What you produce should be every line from the data that includes "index".

Records shown Block Start

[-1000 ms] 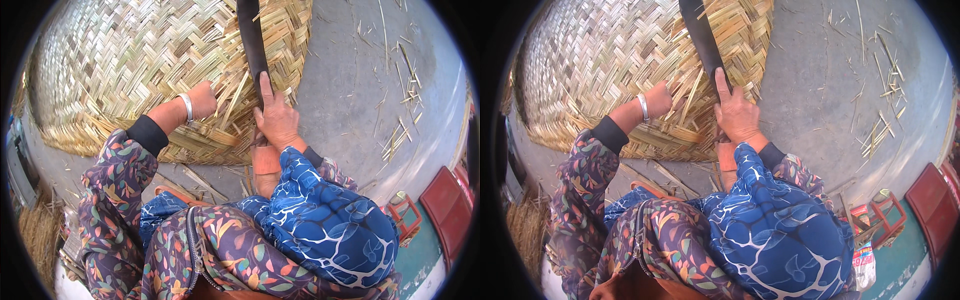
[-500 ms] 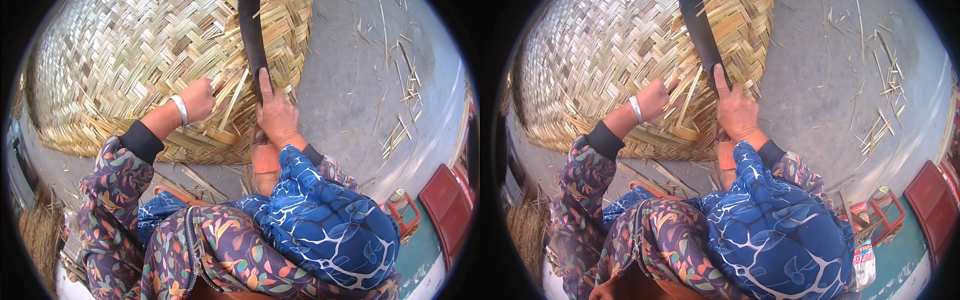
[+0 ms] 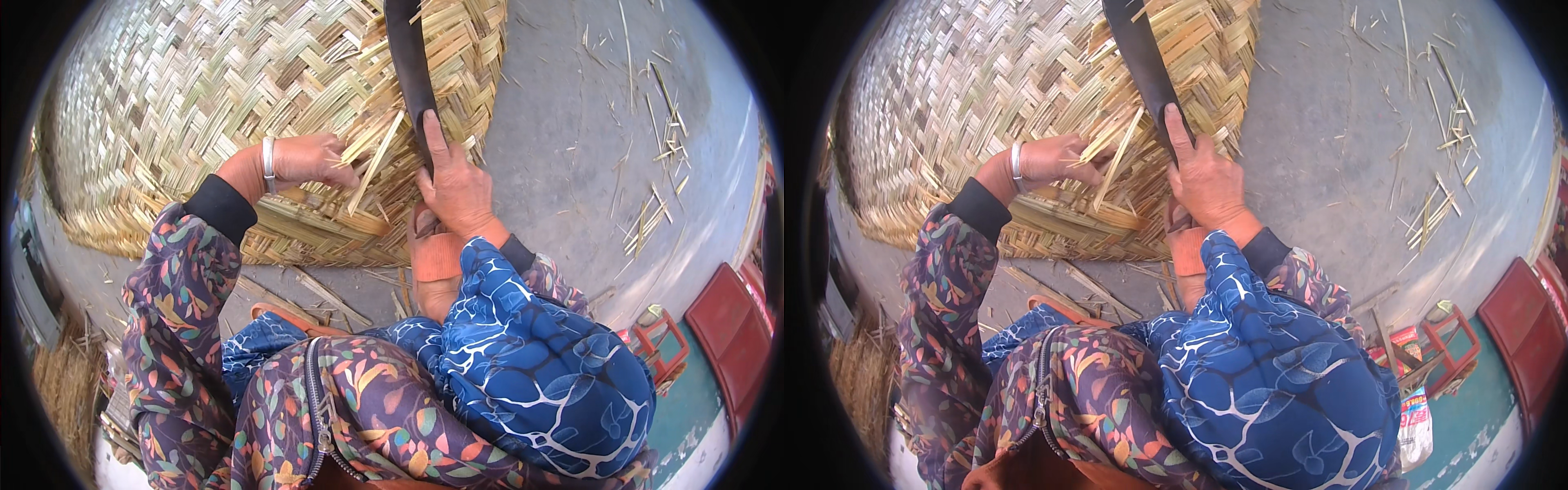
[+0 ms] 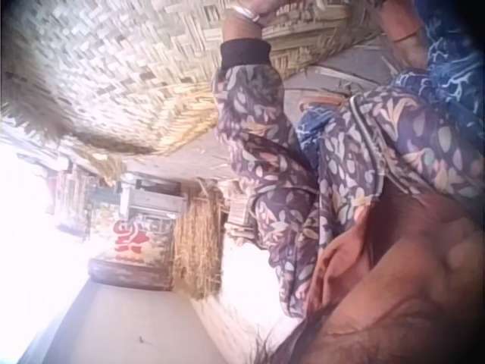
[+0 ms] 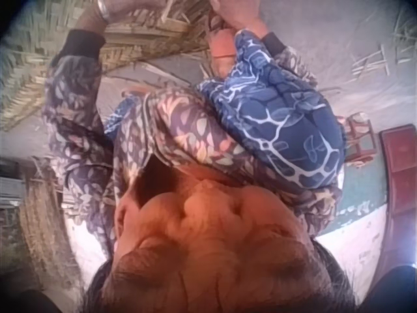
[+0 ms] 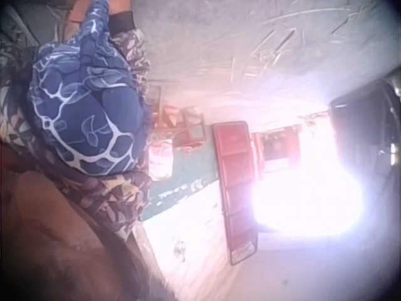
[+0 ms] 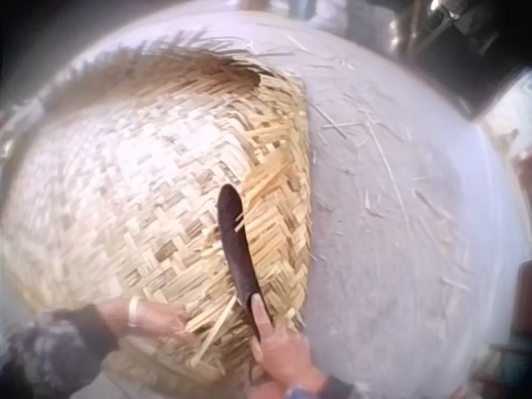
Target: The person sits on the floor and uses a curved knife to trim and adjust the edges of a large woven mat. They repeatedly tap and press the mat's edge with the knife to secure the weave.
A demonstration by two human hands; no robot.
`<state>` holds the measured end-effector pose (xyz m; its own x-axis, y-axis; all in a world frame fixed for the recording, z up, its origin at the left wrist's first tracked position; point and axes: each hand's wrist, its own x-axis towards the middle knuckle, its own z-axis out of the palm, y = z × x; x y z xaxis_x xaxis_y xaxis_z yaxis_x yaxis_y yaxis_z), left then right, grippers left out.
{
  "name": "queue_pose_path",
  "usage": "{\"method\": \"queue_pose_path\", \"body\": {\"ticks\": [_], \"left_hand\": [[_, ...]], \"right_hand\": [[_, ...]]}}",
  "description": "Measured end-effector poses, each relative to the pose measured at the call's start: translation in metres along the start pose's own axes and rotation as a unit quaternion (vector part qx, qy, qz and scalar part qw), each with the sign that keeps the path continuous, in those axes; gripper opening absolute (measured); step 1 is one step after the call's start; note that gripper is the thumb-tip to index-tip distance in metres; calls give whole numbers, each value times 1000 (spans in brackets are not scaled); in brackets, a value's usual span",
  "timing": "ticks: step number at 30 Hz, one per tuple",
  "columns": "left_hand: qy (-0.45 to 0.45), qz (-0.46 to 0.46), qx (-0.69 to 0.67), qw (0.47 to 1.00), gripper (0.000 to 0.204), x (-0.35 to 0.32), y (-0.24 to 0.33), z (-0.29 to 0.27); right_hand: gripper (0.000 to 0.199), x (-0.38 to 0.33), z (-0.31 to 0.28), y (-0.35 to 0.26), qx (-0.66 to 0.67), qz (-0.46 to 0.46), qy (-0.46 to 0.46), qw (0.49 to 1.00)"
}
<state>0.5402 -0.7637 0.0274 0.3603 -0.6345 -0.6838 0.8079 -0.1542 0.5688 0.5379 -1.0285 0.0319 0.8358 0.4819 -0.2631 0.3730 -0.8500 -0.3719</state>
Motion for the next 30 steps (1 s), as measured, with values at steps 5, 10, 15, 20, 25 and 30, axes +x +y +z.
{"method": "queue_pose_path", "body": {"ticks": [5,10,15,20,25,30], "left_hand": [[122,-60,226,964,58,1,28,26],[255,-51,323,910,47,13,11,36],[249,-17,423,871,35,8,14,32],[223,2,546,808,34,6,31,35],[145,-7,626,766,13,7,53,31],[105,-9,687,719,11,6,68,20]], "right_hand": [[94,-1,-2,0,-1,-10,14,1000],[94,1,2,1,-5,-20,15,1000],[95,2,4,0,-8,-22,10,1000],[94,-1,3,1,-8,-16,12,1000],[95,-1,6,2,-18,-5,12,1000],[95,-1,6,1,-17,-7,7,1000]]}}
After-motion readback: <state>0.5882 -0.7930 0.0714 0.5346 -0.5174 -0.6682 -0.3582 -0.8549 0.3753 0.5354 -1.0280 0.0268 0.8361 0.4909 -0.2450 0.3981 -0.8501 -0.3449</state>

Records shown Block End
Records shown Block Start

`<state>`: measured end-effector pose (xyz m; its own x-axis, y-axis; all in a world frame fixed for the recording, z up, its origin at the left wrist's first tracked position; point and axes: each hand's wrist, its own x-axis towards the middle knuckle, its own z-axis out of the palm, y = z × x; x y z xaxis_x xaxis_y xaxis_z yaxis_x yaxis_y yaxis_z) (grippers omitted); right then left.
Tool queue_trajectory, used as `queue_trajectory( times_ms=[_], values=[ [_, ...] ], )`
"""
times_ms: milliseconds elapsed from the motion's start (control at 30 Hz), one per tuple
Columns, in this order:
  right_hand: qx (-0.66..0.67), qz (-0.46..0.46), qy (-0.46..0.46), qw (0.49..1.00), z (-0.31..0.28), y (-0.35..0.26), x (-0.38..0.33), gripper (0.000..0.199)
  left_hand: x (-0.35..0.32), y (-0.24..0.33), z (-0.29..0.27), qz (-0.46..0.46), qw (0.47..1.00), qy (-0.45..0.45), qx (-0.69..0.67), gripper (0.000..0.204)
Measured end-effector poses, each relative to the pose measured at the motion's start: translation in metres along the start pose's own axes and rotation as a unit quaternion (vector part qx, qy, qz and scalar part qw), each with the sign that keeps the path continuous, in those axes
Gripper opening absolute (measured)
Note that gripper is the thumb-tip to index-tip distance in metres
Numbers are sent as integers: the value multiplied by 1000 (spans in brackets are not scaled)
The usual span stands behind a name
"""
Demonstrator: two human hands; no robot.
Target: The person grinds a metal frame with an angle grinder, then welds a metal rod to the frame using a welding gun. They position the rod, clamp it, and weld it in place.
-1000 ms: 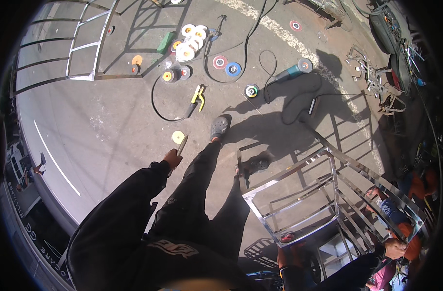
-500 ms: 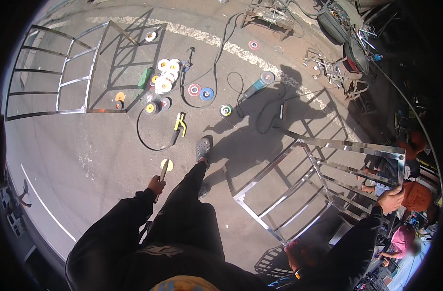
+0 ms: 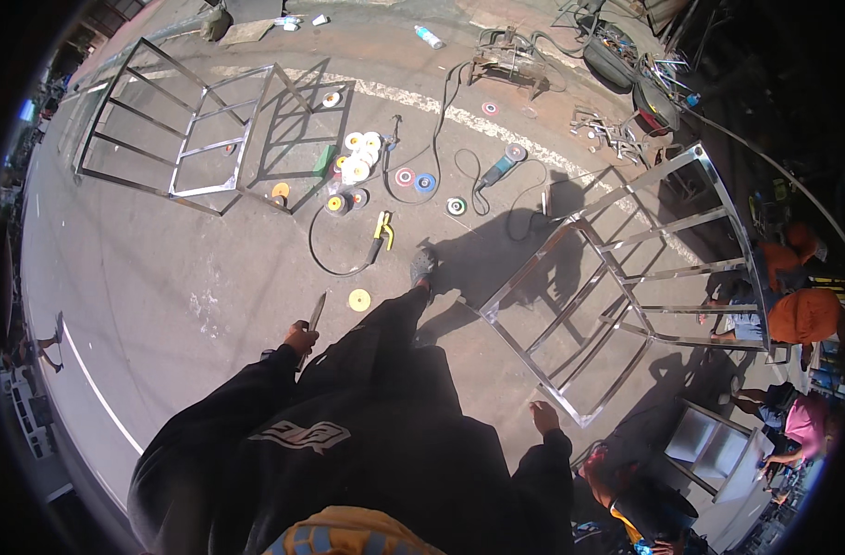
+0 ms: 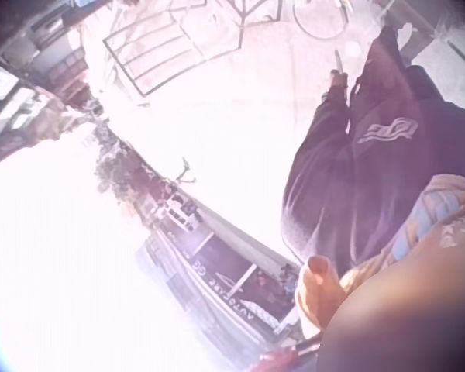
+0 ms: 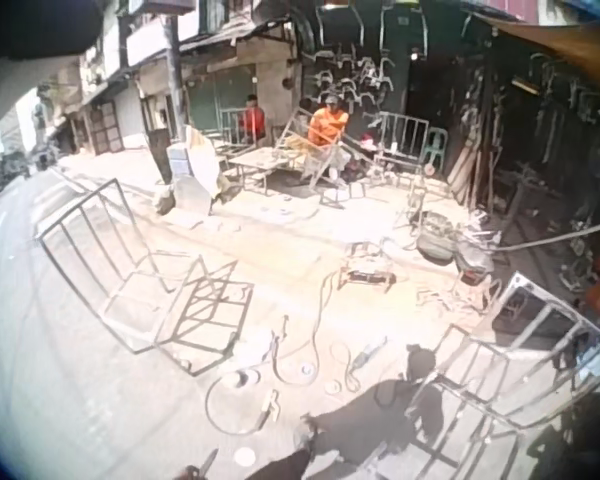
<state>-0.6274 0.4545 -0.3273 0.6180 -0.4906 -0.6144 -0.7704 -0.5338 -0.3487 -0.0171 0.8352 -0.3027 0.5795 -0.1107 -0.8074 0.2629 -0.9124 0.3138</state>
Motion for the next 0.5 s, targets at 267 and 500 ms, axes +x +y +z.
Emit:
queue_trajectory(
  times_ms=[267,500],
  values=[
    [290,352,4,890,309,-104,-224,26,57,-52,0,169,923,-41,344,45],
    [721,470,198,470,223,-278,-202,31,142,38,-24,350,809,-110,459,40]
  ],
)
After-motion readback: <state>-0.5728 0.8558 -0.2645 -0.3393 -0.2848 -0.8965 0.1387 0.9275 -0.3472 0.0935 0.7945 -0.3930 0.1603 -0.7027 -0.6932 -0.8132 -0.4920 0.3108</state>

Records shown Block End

**Answer area:**
  "description": "Measured end-effector poses, each relative to the pose measured at the call's start: translation in metres along the start pose's own axes and rotation as a unit quaternion (vector part qx, qy, qz and scalar part qw), each with the sign that keeps the path continuous, in those axes; gripper opening absolute (measured); step 1 is one step after the call's start; note that gripper is the thumb-tip to index-tip distance in metres; calls give whole numbers, each value times 1000 (spans in brackets are not scaled); in brackets, a value's usual span",
Note that gripper is the thumb-tip to index-tip distance in metres

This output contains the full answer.